### Exercise
Go line by line through the listing below and copy those that hold "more".

○ ○ ○ ○ ○ ○ ○

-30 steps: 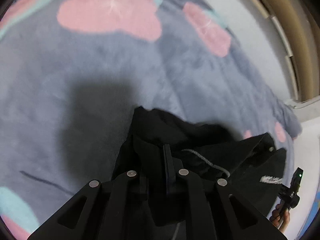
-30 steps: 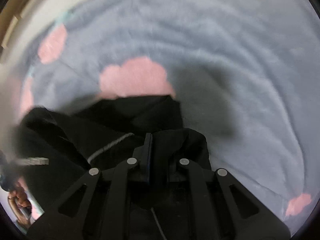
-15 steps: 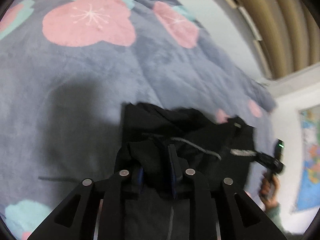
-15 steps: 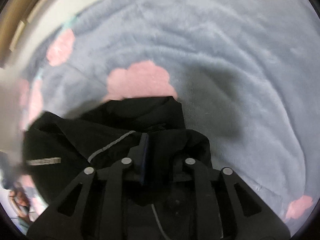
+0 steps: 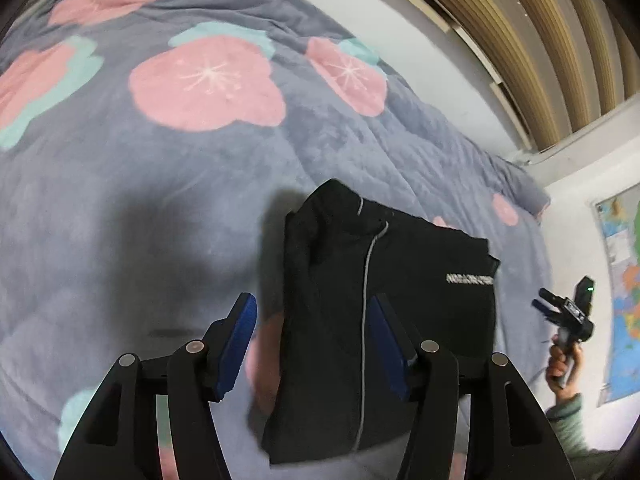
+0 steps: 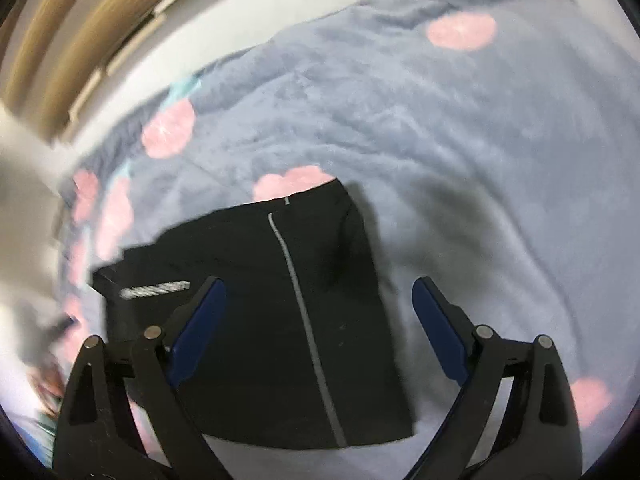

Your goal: Fold large clothes

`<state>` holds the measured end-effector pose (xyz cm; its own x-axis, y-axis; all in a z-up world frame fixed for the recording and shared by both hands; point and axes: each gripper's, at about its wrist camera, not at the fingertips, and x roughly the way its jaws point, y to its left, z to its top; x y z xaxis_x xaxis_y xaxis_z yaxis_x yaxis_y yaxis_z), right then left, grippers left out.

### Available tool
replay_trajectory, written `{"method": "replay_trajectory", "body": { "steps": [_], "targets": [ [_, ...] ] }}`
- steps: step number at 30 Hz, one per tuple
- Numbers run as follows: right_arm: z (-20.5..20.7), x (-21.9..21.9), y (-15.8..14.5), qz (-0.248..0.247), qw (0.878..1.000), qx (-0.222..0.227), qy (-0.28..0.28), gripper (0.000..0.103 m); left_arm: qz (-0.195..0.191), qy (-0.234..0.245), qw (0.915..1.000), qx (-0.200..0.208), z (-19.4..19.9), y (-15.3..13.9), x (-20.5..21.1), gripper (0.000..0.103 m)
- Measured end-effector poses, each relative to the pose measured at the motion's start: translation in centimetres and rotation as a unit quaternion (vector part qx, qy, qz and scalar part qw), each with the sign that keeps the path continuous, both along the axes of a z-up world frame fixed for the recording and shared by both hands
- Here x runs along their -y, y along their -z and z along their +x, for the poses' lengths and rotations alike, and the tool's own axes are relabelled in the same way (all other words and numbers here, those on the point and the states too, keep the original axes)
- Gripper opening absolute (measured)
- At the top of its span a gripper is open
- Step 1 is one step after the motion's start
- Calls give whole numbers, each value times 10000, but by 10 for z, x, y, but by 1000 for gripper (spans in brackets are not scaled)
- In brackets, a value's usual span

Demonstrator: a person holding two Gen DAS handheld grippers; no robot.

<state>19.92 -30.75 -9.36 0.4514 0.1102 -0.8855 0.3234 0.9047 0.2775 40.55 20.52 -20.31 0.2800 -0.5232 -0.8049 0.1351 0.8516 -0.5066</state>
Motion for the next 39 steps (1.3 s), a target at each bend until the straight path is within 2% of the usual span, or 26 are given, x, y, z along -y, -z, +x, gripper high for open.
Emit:
{"method": "replay_trajectory", "body": {
  "steps": [2,5,11,13,15,16,17,18,19,20,21,23,25,27,29,32,34,36,37,39],
  "targets": [
    [15,-11,10,-546,9981,-46,-293,91,-44,1,10000,17,13,13,9,61],
    [38,-20,32,-994,9921,-144,-748,90,-34,95,9999,101,29,27,22,61],
    [73,-8,70,-754,9917,-151,-1031,89,272,788,9965,-60,54,54,47,61],
    [83,-5,84,-610,9913,-215,-1147,89,422,882,9951,-133,60,65,52,61],
    [94,-5,98,-519,9907,-315,-1215,89,363,913,9949,-221,68,77,55,61],
    [98,-5,103,-437,9910,-336,-1219,88,198,891,9955,-250,71,81,55,61],
    [102,-4,110,-300,9915,-375,-1209,78,-8,869,9959,-262,74,84,55,60],
    [105,-5,114,-243,9917,-416,-1196,63,-240,822,9961,-218,76,86,55,59],
    [105,-7,115,-367,9917,-446,-1150,14,-306,760,9965,-148,75,86,56,52],
    [104,-8,114,-520,9914,-486,-1101,9,-307,706,9970,-102,75,85,57,29],
    [99,-9,110,-580,9919,-413,-1053,9,-346,656,9972,-81,72,84,58,15],
    [88,-11,101,-811,9915,-293,-977,7,-408,524,9977,141,63,74,57,11],
    [73,-12,85,-933,9919,-119,-859,6,-505,311,9974,406,50,58,49,11],
    [59,-11,65,-1099,9915,80,-695,5,-763,79,9954,576,38,39,37,10],
    [49,-9,34,-1330,9892,357,-503,5,-863,70,9931,787,33,17,37,10],
    [56,-16,-6,-1873,9792,659,-418,3,-575,114,9890,1360,37,-30,53,10],
    [71,-22,-22,-2202,9713,807,-387,3,-479,-101,9867,1550,51,-46,59,10],
    [95,-22,-20,-2323,9691,755,-353,3,-303,-214,9875,1533,71,-42,63,10],
    [109,-20,-10,-2279,9708,668,-333,3,-97,-292,9893,1428,82,-30,68,10],
    [142,-19,28,-2273,9729,217,-364,3,240,-430,9943,944,103,10,75,10]
  ]
}}
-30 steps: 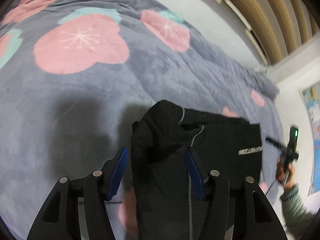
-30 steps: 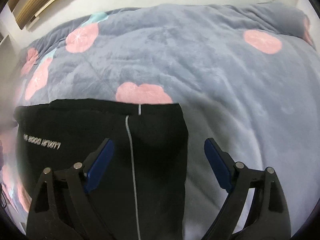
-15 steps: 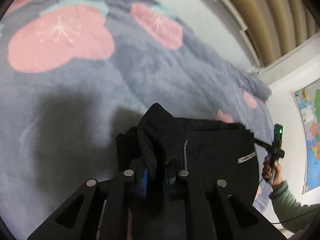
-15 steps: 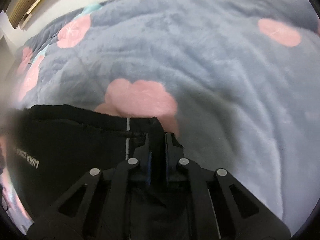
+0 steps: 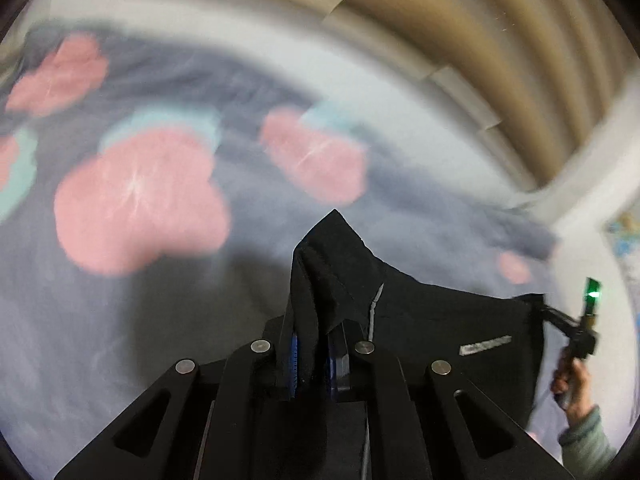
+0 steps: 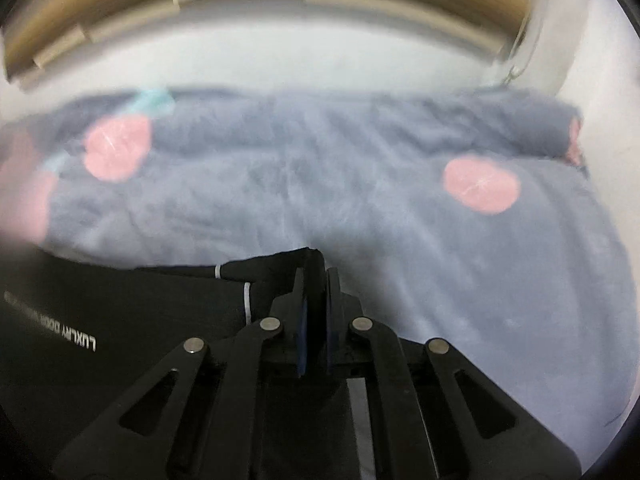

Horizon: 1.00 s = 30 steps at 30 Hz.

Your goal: Fold large clothes

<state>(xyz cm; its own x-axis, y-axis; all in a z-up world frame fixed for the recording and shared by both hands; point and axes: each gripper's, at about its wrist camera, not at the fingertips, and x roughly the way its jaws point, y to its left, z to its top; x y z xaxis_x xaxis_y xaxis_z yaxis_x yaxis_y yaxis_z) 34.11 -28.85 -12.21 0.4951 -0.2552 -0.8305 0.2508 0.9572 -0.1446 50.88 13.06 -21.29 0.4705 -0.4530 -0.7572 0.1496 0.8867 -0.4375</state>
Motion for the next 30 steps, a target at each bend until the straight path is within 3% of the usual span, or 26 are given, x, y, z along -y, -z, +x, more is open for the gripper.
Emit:
{"method": "replay_trajectory", "body": {
  "steps": [2,5,8,10,12,13,14,15,16,18,20,21,26,30],
  "targets": [
    [18,-5,42,-60,9988,-478,13,4,405,-142,9971,-629,15,54,7,10],
    [33,-11,118,134,9906,-1358,-19,7,424,-269,9916,-1195,16,110,11,17],
    [28,-22,144,-221,9888,-1474,-113,11,146,-362,9925,-1159,13,117,5,19],
    [27,-22,142,-225,9890,-1456,-106,11,14,-338,9922,-1197,15,116,0,22],
    [26,-17,137,-136,9892,-1457,-81,18,-273,-378,9906,-1282,16,113,-12,26],
    [23,-13,130,-88,9893,-1454,-20,31,-396,-435,9898,-1294,16,112,-19,27],
    [19,-7,124,-40,9898,-1422,69,48,-458,-545,9892,-1285,14,108,-27,40],
    [12,0,112,98,9912,-1308,175,53,-373,-710,9893,-1220,10,101,-37,57],
    [7,6,104,248,9922,-1200,224,55,-269,-812,9899,-1132,6,95,-42,60],
    [-11,17,79,530,9935,-958,322,55,341,-901,9909,-935,-4,77,-52,59],
    [-34,20,51,517,9949,-778,379,56,931,-1046,9865,-848,-15,62,-63,56],
    [-45,19,39,512,9956,-697,360,56,1008,-1058,9860,-798,-21,54,-67,56],
    [-99,-21,-11,737,9966,-358,-31,61,959,-693,9925,-320,-72,4,-49,56],
    [-126,-67,-18,966,9941,-298,-383,65,464,-33,9989,-105,-118,-26,5,56]
  ]
}}
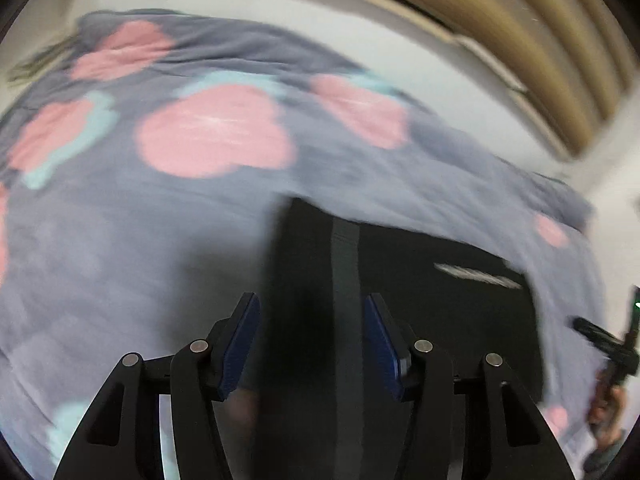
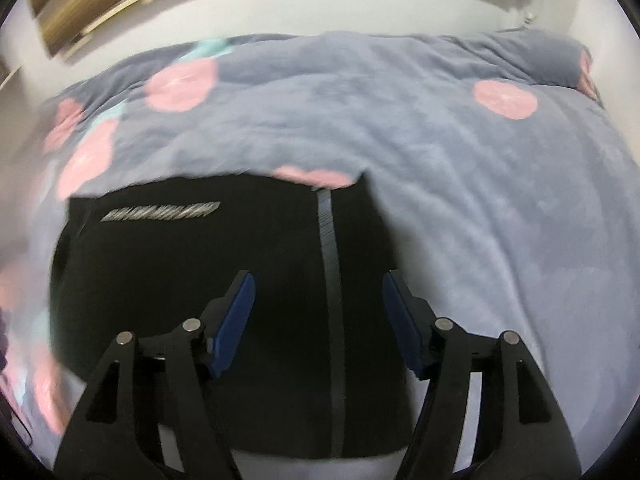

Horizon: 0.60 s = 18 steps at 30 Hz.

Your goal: Fold large clothes

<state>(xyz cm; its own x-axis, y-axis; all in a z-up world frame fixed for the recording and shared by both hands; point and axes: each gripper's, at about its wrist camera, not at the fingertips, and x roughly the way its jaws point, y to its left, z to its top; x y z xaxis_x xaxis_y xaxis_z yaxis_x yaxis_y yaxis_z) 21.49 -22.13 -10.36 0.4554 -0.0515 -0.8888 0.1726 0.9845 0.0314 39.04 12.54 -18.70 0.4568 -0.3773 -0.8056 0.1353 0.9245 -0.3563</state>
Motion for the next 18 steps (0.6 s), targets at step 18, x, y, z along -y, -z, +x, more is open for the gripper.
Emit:
{"method": "replay_trajectory", "body": {
  "steps": [18],
  "targets": [
    [-7,-76,125,74,9965,-833,-87,75,579,691,9941,-597,-51,107,141,56]
  ]
}}
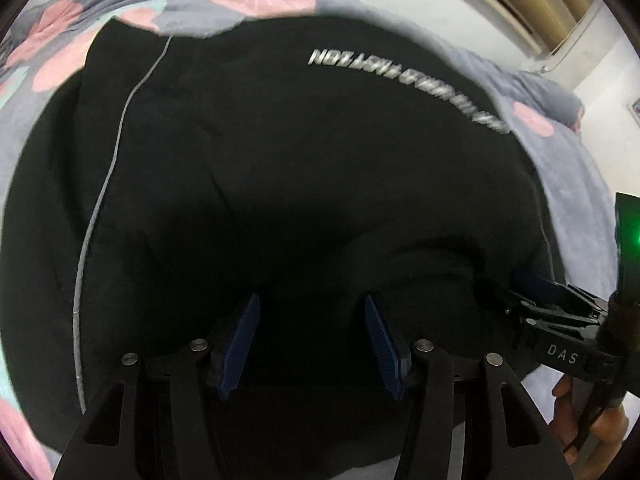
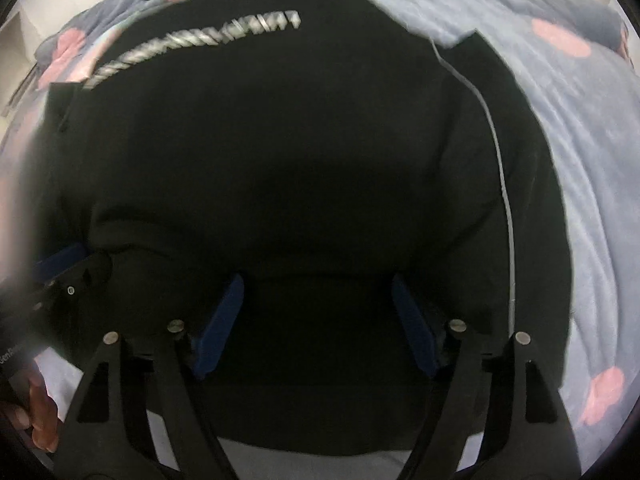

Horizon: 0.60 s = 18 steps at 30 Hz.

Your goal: Fold large clothes

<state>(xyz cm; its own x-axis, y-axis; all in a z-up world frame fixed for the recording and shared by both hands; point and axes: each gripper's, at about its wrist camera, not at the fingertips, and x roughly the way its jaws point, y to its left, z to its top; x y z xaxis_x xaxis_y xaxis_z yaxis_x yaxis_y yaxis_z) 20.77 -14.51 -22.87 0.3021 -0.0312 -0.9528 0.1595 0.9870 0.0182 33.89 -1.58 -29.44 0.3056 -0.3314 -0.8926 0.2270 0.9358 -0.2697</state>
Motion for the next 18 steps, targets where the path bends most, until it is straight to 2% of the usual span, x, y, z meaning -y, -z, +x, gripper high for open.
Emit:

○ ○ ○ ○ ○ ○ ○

### Solution to this task
Motion for the next 30 steps, a target at each bend until the straight path is within 3% of the usual span, or 26 are given, x, y, z along -y, -z, +x, more is open for the gripper.
Motion for the next 18 steps (0.6 s), targets at step 18, x, y, z along -y, -z, +x, more is open for the gripper.

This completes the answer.